Brown, 24, checked himself into a "rehab facility" Tuesday in an effort to "gain focus and insight into his past and recent behavior, enabling him to continue the pursuit of his life and his career from a healthier vantage point," his representative told CNN.
It is unclear if Brown's rehab stint will cause him to miss two court dates next month -- including a November 20 probation hearing in Los Angeles and a November 24 preliminary hearing on the assault case in Washington.
Prosecution of the assault charges against Brown and his bodyguard is based on statements given to investigators by the alleged victim -- identified as Isaac Adams Parker, 20, of Beltsville, Maryland -- and a woman who is a friend of Parker.
Cop's credibility questioned
The woman, who is not identified in the police reports, told a Secret Service officer that the violence started when she and a female friend were standing on each side of Brown, posing while the singer's bodyguard used her cell phone to take a photo.
When Parker "moved in" and tried to take his own photo with Brown and the women, she heard Brown tell Parker, "I'm not with that gay s--t," and then "I feel like boxing," according to the Secret Service report. Brown then punched Parker in the face with a closed fist, she said.
Parker also told the Secret Service officer that when he tried to get into the photo, Brown said "I ain't down with that gay s--t," the report said.
Another witness told the officer that he saw Brown chase Parker and swing at him, but he couldn't see if Brown's punch landed on Parker.
But Brown's lawyers could raise questions about Parker's credibility -- or at least the credibility of one of the investigating police officers -- based on what the Secret Service officer reported.
A friend of Brown's says that a Metropolitan Police Department officer told him that Parker said Brown never hit him, the Secret Service report says.
The report says the officer denied to other detectives that he had spoken to Brown's friend. However, the Secret Service officer contradicts him. "A uniformed Secret Service officer approached detectives and verified that he overheard the MPD officer" telling Brown's friend that Parker said Brown never hit him, the report says.
Parker "denied he ever told anyone" that Brown had not hit him, according to the report.
Anger management rehab?
There has been no indication that Brown has a substance abuse problem. The behavior that has landed him in legal trouble over the past several years has been anger management.
Brown's brutal attack on Rihanna on the eve of the Grammys in February 2009 resulted in a felony domestic violence conviction that carried a lengthy probation period.

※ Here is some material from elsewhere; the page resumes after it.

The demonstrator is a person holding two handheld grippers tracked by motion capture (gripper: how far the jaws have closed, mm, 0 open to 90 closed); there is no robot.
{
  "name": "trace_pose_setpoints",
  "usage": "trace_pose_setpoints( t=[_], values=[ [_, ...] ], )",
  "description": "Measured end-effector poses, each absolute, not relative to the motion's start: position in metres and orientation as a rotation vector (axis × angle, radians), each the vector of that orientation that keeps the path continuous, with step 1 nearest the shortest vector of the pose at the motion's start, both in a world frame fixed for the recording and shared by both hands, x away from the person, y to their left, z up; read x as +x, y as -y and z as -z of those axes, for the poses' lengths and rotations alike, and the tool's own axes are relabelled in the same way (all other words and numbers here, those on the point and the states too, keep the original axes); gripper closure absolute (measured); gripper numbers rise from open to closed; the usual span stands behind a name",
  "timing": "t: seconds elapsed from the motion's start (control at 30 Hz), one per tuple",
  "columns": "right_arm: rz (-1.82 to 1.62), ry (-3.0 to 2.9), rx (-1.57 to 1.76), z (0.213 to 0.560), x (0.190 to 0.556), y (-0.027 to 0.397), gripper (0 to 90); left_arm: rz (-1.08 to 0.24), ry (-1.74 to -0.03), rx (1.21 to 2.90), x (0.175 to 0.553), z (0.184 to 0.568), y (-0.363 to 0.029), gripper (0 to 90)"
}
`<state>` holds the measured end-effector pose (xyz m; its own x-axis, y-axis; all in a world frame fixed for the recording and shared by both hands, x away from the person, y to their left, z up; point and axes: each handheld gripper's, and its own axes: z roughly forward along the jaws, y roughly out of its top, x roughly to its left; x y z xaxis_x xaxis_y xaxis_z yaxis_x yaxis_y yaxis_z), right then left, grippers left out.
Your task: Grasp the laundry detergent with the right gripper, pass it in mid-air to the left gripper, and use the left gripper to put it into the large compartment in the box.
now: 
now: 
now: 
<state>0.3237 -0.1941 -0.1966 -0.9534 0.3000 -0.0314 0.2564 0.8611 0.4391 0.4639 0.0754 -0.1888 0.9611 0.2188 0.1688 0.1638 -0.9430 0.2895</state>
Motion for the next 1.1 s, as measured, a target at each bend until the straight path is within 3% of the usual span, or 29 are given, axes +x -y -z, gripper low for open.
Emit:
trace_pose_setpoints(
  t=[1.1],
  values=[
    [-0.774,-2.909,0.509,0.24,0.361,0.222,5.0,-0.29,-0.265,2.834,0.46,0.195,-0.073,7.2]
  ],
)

A judge found him in violation of that probation in August because of discrepancies in proving he fulfilled the court-ordered 1,400 hours of community labor. He imposed another 1,000 hours of work.
The Los Angeles County district attorney appears in no mood to cut Brown any breaks, which suggests that prosecutors will ask for jail time for him because of the arrest early Sunday in the shadow of the White House. While the simple assault charge in Washington is a misdemeanor, it could trigger a probation revocation.
Brown is in a vulnerable position. The Los Angeles judge overseeing his felony probation could order him to complete as many as four years in prison for the beating of Rihanna if he is found in violation of probation. Prosecutors have declined to comment on if they will seek to put him behind bars.
Brown spent 36 hours in a Washington jail and was taken to court in shackles Monday afternoon. He was released and ordered to report to his California probation officer within 48 hours. He checked into an undisclosed California rehab facility the next day.
The probation officer's job is to prepare a report for the Los Angeles judge who will decide if Brown will be found in violation of his probation.
Going to rehab could allow Brown lawyer Mark Geragos to argue that the entertainer is getting proper help for his core problem.
The statement from Brown's representative did not disclose how long he intends to stay or what might be a "healthier vantage point" for him.
CNN's Greg Seaby and Carolyn Sung contributed to this report.